EDIT: There might also be a language barrier going on with the terminology here: when I read the word "fire" in this case, I generally take it to mean "to be dismissed from the role for cause".

3 comments

I don't really think you're contradicting me? If you, as a company, want to get rid of a group of staff because you think you're spending too much money on wages, you phrase that in a more palatable way, probably involving the word "strategic", and you give them what they're owed according to their contract. That sounds very straight-forward to me.

The thing that's possible in America and arguably not possible in Europe is to just show someone the door on the spot. And sure, it's easy on companies if they're able to just put a post-it on the door one morning that tells your now former employees they can go home because you don't want to pay them anymore. But I don't think what you're describing can reasonably be termed "not possible".

EDIT - Point taken about the terminology. I'm talking about any sort of "you won't be working here anymore" situation.
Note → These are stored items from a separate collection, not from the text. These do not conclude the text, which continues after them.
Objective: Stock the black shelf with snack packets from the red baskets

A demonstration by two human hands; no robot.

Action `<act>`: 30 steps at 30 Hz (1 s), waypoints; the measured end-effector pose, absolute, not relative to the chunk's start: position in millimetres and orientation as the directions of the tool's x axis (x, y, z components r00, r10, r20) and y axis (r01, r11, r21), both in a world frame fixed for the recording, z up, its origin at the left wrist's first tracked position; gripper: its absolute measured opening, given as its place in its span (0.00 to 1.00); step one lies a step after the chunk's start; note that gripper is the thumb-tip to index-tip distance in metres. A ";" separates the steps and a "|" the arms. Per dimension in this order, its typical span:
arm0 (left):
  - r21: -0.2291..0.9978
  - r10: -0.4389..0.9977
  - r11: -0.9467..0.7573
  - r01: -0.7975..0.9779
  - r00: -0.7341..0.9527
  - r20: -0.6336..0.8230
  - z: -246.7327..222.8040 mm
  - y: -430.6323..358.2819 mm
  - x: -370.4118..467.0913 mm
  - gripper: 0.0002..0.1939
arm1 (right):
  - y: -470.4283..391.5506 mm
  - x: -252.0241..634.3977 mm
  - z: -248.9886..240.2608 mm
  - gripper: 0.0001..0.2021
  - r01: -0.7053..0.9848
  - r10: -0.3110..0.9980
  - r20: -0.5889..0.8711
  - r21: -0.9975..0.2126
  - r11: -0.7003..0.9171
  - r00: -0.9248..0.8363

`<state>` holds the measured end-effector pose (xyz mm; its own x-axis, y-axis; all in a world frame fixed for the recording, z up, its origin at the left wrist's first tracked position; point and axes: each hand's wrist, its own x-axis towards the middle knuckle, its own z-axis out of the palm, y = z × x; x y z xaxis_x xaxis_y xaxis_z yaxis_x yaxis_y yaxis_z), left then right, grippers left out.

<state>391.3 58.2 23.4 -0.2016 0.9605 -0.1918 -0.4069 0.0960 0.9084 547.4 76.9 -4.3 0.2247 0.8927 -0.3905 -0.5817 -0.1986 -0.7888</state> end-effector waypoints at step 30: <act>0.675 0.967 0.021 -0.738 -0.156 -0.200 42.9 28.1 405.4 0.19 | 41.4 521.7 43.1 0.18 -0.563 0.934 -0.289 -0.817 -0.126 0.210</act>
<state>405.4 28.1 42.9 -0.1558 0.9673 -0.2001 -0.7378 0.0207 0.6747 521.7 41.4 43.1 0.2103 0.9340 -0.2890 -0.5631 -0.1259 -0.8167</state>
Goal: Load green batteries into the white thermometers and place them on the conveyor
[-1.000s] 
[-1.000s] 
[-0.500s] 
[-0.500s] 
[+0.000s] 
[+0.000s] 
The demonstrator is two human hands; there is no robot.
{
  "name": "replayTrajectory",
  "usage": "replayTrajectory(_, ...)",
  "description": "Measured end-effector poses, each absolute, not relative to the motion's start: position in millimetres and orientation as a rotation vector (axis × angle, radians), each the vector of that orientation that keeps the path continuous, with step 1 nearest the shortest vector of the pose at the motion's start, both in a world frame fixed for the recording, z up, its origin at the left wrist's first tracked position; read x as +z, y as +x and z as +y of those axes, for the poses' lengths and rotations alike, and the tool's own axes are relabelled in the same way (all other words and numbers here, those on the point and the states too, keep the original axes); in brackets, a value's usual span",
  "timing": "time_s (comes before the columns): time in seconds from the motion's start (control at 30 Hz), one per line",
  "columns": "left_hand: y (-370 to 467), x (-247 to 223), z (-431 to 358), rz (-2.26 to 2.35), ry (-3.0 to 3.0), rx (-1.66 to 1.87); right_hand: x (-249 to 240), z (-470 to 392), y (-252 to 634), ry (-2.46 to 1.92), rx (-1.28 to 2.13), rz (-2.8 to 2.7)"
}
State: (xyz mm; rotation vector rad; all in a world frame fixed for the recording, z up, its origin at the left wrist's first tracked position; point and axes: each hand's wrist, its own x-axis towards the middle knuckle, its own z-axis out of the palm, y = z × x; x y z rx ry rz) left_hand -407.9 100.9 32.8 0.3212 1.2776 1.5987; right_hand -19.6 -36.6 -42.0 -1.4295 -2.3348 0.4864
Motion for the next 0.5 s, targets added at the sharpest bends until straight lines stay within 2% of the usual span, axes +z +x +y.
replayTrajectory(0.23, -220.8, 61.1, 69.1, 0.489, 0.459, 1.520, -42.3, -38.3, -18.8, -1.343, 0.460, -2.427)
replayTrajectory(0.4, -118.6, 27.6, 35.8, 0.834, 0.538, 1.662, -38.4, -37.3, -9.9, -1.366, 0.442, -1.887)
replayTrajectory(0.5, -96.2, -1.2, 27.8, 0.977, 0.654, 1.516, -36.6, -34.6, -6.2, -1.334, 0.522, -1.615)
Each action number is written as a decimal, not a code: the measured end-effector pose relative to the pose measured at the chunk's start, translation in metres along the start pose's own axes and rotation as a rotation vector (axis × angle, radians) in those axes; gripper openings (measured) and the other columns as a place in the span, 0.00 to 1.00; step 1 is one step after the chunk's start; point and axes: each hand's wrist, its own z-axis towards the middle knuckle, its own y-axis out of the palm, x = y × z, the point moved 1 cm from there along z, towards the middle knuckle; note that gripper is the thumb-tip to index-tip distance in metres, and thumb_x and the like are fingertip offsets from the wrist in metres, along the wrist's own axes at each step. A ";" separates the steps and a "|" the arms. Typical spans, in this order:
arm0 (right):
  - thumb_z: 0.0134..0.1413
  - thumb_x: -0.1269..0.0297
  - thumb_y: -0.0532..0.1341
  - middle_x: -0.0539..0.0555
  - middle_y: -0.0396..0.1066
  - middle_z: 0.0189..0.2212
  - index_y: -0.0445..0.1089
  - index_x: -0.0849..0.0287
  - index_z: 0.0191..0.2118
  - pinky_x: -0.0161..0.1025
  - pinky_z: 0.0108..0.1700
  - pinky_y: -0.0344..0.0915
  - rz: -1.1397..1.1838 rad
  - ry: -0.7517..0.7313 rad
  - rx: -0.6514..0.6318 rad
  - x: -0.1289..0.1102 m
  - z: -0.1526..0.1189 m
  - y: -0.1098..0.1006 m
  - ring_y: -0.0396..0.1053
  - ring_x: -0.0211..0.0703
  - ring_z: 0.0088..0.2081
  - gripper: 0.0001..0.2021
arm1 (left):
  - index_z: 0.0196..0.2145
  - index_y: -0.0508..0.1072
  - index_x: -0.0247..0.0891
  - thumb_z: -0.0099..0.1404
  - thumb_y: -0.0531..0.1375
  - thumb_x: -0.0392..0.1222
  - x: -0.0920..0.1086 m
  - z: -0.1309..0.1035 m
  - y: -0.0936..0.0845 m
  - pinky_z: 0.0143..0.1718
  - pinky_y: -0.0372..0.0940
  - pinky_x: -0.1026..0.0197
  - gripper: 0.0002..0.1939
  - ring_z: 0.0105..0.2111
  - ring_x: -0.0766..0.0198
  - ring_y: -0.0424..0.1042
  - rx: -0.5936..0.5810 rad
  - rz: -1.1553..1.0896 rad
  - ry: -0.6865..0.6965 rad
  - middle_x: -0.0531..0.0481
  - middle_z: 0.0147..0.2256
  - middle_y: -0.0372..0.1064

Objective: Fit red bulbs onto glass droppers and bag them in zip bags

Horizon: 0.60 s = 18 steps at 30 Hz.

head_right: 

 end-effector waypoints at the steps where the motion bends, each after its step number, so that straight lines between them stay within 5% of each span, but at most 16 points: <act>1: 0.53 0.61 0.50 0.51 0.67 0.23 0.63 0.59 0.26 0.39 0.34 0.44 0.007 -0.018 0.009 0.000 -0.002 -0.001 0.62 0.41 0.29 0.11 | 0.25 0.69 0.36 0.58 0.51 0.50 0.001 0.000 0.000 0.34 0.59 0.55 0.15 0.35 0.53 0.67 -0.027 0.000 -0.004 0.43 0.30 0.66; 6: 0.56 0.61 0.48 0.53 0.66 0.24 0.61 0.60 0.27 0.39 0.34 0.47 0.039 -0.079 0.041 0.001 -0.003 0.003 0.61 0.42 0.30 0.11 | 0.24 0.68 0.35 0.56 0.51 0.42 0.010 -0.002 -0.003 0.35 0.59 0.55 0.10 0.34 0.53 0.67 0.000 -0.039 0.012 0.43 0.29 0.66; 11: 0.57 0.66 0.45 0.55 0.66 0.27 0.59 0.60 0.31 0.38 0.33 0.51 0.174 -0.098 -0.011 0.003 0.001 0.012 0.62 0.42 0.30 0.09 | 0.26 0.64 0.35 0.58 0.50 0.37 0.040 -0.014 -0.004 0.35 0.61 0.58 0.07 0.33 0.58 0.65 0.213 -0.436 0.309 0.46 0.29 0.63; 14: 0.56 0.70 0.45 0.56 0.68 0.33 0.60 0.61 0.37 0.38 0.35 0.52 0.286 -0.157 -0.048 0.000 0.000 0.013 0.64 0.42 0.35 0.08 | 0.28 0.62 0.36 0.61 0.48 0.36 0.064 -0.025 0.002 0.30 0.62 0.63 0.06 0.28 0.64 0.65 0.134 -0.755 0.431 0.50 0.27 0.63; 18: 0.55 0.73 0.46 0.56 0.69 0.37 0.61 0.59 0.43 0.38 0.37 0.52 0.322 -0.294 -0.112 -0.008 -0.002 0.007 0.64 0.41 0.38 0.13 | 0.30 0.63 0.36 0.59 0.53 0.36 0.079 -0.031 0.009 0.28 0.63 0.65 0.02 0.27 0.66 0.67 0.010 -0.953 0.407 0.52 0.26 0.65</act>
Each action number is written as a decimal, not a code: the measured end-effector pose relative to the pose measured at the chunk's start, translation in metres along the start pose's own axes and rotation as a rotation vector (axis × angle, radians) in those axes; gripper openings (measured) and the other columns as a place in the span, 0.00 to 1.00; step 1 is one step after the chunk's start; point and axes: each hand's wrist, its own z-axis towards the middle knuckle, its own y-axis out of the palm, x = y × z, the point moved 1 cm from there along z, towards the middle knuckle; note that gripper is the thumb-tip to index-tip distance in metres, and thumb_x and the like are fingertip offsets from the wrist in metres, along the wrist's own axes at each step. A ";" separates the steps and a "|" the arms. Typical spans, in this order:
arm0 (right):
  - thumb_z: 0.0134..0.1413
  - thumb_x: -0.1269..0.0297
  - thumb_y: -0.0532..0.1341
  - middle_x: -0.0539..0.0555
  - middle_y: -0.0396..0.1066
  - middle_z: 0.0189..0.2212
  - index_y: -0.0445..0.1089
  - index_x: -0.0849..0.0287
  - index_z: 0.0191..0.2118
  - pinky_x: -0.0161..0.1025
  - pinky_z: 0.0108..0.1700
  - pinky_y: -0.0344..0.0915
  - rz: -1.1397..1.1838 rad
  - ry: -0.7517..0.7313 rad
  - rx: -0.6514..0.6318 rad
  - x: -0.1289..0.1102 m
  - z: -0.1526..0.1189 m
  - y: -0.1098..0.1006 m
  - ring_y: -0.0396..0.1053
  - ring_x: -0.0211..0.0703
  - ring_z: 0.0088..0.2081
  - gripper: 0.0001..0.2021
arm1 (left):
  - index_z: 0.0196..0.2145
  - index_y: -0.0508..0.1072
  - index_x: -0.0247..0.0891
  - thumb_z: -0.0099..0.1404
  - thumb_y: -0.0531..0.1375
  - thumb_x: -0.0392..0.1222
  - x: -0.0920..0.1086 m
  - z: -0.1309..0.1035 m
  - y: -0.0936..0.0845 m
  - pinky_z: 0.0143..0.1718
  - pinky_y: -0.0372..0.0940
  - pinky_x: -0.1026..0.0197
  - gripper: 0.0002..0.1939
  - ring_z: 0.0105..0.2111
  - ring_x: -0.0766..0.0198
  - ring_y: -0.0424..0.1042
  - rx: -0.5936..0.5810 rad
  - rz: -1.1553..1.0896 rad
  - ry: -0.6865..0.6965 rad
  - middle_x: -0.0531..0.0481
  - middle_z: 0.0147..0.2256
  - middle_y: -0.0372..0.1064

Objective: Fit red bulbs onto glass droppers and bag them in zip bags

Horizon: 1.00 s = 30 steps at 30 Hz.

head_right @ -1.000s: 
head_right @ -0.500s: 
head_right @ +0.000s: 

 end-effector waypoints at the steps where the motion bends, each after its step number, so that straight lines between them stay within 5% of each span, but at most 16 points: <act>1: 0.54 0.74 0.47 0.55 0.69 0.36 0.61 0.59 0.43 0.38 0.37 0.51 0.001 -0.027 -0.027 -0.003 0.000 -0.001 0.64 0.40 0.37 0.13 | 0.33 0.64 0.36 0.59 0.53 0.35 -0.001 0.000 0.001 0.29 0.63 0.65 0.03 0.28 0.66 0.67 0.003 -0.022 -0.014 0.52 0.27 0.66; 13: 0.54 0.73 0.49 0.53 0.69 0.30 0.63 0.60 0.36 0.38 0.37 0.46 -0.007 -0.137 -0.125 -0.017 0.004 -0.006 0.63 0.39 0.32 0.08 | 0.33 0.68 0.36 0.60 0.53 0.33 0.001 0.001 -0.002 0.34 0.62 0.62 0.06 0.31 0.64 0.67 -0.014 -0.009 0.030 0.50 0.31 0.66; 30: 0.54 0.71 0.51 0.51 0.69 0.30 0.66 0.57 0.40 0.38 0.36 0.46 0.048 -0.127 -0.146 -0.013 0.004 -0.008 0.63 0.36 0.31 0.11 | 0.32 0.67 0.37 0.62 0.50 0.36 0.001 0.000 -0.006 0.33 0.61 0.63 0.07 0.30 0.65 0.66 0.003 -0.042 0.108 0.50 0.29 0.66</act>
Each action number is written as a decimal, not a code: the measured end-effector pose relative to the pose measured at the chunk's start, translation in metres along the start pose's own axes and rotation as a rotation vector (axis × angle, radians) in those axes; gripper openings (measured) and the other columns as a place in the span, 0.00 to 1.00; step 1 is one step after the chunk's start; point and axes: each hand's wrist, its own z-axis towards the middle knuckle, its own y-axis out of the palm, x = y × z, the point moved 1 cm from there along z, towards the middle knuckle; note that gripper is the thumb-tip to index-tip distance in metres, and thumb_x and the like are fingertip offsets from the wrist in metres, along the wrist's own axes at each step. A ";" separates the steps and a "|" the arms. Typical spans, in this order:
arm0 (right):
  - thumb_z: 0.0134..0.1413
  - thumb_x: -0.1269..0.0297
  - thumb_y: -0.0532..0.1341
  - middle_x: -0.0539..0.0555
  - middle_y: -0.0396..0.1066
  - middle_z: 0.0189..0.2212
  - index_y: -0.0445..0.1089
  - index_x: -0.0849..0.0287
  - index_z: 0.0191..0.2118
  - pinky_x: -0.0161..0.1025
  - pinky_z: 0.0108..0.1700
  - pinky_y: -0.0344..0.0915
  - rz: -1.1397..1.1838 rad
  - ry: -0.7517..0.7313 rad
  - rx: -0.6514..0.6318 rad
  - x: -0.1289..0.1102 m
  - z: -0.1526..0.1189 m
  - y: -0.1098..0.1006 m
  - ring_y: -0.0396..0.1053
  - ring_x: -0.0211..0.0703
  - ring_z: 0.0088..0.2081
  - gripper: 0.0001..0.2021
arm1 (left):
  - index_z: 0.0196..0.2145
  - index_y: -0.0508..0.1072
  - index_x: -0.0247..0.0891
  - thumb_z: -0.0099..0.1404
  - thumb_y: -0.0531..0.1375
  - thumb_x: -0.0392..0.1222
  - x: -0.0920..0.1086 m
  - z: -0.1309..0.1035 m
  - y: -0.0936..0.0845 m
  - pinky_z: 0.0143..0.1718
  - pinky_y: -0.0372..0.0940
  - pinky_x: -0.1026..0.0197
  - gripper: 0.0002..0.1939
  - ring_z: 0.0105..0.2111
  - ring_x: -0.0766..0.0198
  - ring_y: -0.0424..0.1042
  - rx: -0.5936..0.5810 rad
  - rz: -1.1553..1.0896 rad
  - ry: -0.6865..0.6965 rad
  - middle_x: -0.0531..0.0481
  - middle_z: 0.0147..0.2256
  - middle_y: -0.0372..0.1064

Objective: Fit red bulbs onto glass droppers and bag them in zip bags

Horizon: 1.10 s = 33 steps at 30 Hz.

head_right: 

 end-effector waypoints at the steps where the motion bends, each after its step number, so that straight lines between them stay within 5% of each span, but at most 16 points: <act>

> The thing that's possible in America and arguably not possible in Europe is to just show someone the door on the spot.

Spaniard here. It's possible, it's just more expensive: the employer has to pay them the salary for the next 15 days --so it's like: "you will be fired in 15 days, but you must go home now"-- and the mandatory compensation for the years worked (33 days per year worked, up to 2 years compensation).

"The thing that's possible in America and arguably not possible in Europe is to just show someone the door on the spot."

It's only sort of possible in America. If you are laying people off (for economic reasons, not cause) then federal law requires 60 days notice. This is enforced civilly however, so if a company is going bankrupt they may ignore it because there will be no one left to sue.

An employee laid off that way will be eligible for unemployment benefits, which is a form of insurance payout, not public assistance. What we don't require is severance. Most companies that are not going away will do something like 1-2 weeks severance pay per year of service because they want people to not sabotage anything on the way out and for new employees to continue to be willing to work for them, but it's legal to just pay people for time worked and give them the boot.

You've said it's "not possible", and then explained exactly how it is possible.
See my edit, I think this is just a confusion of terminology. I wouldn't really refer to someone whose position being made redundant as "getting fired", there's very different procedures to be followed and it has very different implications.
Having hired, and fired in Ireland, its a major pain in the ass.